Task requirements
What is the number of lines in the entries that contain "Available"? Reply with that number only.

╔══

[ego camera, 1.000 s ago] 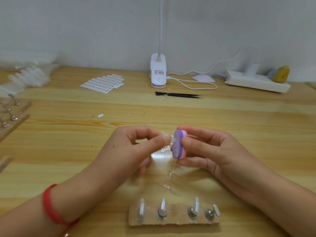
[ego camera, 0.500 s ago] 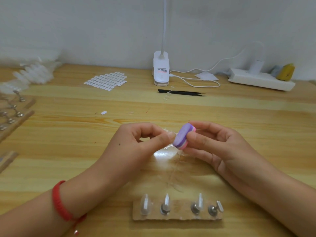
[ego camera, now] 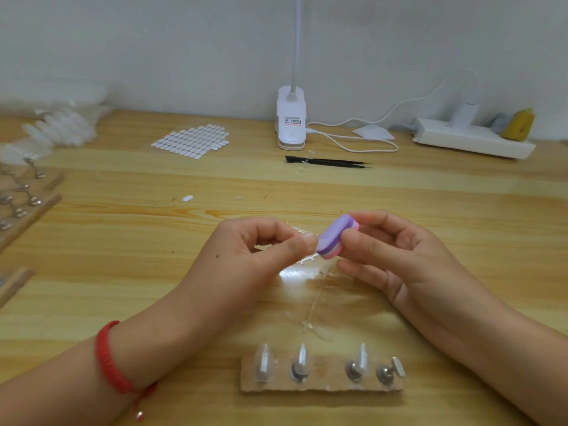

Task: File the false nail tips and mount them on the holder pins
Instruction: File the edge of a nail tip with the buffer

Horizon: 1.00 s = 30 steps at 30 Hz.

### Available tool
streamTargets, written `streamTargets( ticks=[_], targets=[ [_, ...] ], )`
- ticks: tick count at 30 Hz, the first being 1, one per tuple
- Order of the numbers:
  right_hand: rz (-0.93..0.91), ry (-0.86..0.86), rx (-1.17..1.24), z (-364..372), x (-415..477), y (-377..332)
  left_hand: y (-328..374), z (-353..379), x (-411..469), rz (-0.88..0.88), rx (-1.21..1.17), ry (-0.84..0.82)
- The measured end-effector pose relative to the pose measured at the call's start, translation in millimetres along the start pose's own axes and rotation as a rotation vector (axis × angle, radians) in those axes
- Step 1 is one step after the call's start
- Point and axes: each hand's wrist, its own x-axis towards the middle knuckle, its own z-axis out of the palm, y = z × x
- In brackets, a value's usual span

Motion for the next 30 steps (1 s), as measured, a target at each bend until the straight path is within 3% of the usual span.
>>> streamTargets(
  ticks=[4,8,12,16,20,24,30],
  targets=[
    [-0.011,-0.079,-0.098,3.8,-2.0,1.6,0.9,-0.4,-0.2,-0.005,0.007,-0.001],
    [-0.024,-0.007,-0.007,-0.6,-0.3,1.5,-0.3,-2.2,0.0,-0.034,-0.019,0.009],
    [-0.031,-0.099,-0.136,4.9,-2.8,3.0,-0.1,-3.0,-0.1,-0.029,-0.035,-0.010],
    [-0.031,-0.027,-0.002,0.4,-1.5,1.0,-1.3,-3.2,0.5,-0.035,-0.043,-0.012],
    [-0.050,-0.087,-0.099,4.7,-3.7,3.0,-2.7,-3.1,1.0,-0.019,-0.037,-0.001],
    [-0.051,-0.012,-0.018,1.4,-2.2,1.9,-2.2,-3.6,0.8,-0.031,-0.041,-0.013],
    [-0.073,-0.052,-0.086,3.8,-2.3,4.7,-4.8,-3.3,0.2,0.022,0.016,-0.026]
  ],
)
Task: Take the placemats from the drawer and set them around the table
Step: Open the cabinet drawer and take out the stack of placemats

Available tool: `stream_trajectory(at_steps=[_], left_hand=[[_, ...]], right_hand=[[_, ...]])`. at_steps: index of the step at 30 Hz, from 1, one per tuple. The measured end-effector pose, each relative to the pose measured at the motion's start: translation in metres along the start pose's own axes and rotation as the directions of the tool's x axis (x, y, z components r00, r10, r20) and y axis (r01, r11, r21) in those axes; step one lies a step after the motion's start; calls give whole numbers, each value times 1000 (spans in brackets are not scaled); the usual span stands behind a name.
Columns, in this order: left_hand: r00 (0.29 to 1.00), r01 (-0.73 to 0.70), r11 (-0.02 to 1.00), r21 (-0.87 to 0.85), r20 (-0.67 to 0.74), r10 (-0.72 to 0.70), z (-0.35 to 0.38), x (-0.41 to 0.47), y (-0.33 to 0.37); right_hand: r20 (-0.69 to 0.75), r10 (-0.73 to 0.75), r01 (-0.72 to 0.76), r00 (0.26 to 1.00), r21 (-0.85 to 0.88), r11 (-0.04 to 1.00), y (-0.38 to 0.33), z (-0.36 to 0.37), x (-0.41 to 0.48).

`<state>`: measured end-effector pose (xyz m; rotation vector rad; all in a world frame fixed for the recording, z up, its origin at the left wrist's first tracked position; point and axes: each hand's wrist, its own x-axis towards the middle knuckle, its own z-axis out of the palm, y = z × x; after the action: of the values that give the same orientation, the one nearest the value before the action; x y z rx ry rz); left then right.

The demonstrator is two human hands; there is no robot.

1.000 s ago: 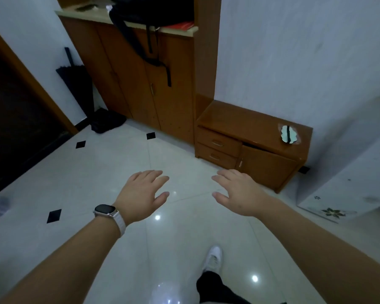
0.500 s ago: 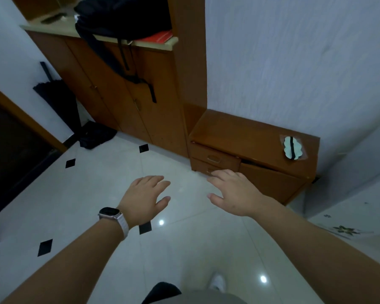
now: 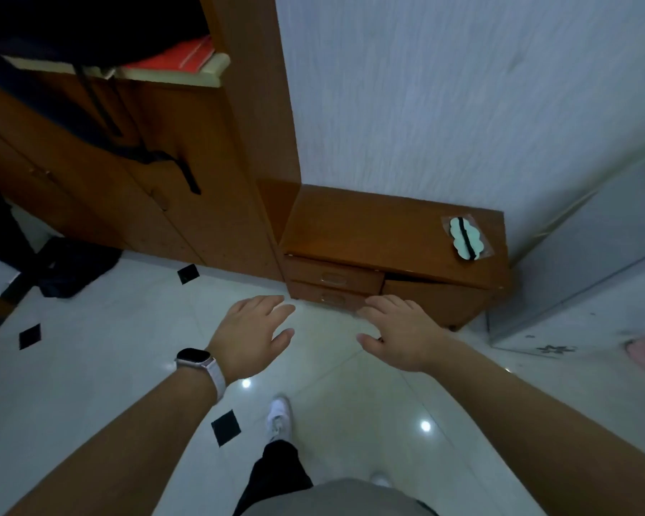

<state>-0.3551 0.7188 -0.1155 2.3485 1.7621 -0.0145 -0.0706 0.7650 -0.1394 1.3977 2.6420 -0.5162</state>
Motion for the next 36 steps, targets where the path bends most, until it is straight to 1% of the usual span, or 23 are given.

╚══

Exercise response
2